Why do they call it "Bud light" anyway, does it have reduced alcohol or something? Is there a "Bud strong" advertized to like, the Army reserve? Please explain these Americana details to me fellow light-bear
Pose as a conservative influencer, short a stock, expose them for being woke, profit. Buy the dip, wait for the controversy to blow over, profit twice.
I tried explaining this to a conservative and they looked at me like I was crazy. People are so invested in this fake moral outrage that they can't see it for what it is.
Because if you're not with them, you're against them! And trying to explain that they're being duped into getting angry about stupid nonsense means you're one of those woke sjw cuck soyboys who are trying to destroy freeze peach!
I did it with Disney a bit.
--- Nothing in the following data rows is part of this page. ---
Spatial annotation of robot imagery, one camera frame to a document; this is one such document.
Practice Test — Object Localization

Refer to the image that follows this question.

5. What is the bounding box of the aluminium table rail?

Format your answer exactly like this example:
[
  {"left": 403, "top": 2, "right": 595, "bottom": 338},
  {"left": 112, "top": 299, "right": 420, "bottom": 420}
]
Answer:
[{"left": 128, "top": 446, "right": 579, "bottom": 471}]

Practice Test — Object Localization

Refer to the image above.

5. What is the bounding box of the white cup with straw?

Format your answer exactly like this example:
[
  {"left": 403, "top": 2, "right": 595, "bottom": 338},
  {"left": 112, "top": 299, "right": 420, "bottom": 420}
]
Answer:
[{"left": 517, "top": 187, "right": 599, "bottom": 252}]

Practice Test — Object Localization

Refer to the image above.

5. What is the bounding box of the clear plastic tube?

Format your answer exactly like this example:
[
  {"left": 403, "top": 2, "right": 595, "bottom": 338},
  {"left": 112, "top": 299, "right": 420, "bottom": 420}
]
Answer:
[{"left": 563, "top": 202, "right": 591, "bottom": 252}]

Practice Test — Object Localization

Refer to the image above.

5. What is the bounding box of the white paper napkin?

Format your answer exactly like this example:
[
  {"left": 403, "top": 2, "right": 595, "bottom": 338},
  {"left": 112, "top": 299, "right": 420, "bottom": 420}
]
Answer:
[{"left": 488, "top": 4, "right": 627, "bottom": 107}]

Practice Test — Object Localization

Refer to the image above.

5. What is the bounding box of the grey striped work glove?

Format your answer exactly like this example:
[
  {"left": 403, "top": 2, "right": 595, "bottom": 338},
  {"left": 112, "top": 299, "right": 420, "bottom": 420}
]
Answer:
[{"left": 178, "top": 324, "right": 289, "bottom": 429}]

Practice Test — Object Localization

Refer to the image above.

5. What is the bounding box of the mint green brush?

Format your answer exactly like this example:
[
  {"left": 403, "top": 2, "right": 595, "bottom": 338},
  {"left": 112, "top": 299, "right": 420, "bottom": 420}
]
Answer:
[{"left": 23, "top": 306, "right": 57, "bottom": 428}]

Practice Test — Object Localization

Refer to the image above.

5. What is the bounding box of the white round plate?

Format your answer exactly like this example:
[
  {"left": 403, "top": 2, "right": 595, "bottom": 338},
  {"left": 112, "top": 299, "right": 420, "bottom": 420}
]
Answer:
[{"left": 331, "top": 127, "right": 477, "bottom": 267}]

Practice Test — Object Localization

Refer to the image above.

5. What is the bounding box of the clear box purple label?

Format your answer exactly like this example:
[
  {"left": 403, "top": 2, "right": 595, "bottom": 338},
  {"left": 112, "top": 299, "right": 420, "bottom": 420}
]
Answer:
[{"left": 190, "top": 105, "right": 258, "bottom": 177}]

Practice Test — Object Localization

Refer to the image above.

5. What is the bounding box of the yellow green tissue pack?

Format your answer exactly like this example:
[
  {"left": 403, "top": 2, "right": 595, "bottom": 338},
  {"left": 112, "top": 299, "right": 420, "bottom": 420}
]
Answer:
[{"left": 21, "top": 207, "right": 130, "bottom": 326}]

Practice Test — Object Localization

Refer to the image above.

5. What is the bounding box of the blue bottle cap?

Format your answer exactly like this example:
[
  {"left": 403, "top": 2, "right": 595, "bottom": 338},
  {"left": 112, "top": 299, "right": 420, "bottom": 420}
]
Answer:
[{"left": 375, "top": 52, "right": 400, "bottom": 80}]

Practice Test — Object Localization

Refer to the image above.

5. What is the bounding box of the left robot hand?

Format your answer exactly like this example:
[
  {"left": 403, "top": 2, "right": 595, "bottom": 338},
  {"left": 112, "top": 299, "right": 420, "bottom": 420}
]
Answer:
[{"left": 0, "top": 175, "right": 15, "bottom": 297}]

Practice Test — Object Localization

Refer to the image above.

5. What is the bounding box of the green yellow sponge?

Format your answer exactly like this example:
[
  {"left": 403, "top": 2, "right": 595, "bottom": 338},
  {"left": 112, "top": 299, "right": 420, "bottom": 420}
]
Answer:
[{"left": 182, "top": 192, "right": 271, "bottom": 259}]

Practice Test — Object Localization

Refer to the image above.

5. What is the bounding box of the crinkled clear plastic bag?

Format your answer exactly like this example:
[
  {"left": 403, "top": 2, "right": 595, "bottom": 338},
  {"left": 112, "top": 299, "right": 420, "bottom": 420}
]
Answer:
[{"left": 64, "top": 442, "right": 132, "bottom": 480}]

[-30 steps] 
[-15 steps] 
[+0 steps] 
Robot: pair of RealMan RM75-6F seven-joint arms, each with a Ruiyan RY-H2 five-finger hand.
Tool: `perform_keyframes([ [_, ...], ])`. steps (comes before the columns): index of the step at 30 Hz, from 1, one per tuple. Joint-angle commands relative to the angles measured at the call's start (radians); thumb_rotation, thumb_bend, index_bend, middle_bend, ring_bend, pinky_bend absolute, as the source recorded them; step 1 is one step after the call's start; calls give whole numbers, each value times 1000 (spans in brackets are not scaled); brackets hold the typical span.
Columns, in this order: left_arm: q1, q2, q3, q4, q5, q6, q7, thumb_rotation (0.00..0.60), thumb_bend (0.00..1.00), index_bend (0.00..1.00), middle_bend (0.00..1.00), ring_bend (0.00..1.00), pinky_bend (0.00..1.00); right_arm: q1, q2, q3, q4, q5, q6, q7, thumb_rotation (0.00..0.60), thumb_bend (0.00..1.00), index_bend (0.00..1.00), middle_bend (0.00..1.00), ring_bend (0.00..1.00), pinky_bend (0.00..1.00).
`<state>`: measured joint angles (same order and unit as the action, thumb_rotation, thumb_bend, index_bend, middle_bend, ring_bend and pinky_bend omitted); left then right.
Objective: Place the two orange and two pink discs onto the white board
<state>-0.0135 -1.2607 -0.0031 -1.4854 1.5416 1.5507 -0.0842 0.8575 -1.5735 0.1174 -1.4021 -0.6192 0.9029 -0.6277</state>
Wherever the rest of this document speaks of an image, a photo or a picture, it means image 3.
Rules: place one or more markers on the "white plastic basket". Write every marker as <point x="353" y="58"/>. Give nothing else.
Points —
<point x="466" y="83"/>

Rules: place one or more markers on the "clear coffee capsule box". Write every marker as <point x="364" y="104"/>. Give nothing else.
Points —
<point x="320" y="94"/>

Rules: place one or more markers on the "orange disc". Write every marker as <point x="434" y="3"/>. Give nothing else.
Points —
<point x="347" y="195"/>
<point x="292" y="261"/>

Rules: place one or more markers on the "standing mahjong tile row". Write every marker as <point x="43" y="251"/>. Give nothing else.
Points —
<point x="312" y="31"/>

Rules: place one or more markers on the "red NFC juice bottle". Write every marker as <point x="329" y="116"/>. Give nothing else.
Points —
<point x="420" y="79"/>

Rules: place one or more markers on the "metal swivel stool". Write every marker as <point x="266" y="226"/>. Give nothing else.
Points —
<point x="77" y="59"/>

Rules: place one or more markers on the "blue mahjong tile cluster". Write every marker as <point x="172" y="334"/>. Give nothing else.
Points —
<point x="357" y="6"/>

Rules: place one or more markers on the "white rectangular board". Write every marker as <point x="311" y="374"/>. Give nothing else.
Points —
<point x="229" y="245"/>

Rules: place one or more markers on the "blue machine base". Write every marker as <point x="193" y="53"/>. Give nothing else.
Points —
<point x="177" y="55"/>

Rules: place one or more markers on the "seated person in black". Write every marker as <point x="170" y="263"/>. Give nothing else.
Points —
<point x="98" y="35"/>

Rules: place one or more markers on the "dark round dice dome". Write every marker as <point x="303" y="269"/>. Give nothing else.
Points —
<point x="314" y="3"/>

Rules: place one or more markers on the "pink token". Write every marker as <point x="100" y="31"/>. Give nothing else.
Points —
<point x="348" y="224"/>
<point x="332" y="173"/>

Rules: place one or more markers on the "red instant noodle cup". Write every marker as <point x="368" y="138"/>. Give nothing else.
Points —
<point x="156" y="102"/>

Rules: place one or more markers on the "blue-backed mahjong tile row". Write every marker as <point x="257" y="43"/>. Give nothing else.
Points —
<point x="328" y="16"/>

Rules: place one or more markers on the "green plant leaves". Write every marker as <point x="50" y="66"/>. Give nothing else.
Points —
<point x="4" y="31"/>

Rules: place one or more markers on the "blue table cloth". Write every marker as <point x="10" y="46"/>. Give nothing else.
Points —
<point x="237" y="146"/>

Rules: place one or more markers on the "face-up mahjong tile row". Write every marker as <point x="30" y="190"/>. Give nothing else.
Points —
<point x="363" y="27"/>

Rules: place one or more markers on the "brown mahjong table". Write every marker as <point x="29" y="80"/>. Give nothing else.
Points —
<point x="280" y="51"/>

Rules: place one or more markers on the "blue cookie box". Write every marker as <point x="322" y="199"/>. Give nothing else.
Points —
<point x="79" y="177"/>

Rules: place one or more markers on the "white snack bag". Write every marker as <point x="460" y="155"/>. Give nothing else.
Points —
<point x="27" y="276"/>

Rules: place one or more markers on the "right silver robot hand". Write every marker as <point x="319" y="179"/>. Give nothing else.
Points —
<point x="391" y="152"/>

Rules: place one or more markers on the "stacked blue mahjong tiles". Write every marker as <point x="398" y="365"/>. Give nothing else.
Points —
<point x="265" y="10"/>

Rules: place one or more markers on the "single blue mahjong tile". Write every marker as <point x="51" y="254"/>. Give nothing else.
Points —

Bought some shares at ~$78 when the was at it's peak [redacted] and sold for $95 when Kang the Domestic Abuser got shitcanned. Didn't get rich, but a half priced Steam Deck OLED is nice.
Shockingly no, insider trading applies to "material, nonpublic information" about the company and its economic actions. If you're trading based on advance knowledge of a subscription price hike or a change in recipe, that's insider trading. If you're trading based on people getting mad for literally no reason or a company's continued compliance with a law or social norm, that's not insider trading.
No, shorting a stock, yelling "hey everyone, you should all boycott this company because of vibes," and then profiting when people inexplicably listen to you is legal.
Nah it even theoretically benefits the market's information/price discovery in capitalist theory. "Activist short sellers" stand to make a lot of money by exposing unknown true negative information about a company. Straight-up lying is prohibited as securities fraud, and ultimately if you publicize something untrue or unimportant ("woke" accusations) the price will return to normal as the market recognizes the information was BS. So there's a bunch of firms that essentially exist to scrutinize the finances and activities of other companies, and if their "audit" finds a problem they get paid and offender gets punished.
(The line between straight-up fraud and overenthusiastic PR for fluff is not clear.)
Let the record show I had this idea May 31st and then didn't do anything about it. Price is up 18% since then, but most of that started in November so I would have lost money on short-term calls anyway.
conservatives are gonna forget about them in a year, tops
6 months isn't bad. I think the play is LEAPs or literally buying stock on margin, plus whatever short you can cobble together for the rest of the industry.
I actually got in the top 10 of the stock market game in middle school by spending all my money on AB stock when they got bought out by inbev in 07-08. I just wanted to spend all my money so I could play Marble Blast for a semester and ended up meeting the governor at some dinner for all the top placers.